_EXERCISE AIM_
This exercise asks for a copy of each line in the records below with the word "black" in it.
+===+
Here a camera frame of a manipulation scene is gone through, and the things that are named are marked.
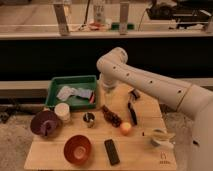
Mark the orange fruit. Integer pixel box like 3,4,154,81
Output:
120,122,132,135

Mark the purple bowl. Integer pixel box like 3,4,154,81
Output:
30,110,60,137

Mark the red small item in tray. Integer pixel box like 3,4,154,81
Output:
89,93,95,103

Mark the left metal post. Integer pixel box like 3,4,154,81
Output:
53,1,69,36

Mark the green item on shelf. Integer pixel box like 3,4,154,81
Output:
110,22,135,31

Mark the black remote control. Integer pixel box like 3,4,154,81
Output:
104,139,120,165

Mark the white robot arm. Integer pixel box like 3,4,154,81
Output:
96,47,213,171

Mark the metal post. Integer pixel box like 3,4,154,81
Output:
53,1,69,36
119,2,129,35

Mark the white bottle on shelf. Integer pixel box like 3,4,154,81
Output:
93,5,105,24

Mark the white paper cup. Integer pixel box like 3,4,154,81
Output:
54,103,70,122

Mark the black dish brush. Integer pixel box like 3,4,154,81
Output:
127,89,140,125

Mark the red bowl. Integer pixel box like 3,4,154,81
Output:
63,135,92,166

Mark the small metal cup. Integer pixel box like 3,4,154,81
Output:
83,113,95,128

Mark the green plastic tray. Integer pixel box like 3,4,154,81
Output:
45,75,97,110

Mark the right metal post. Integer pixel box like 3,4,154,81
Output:
119,2,129,35

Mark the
+===+
_ANSWER TO THE PROBLEM_
Mark the black remote control. Integer pixel box like 3,4,154,81
Mark the black dish brush. Integer pixel box like 3,4,154,81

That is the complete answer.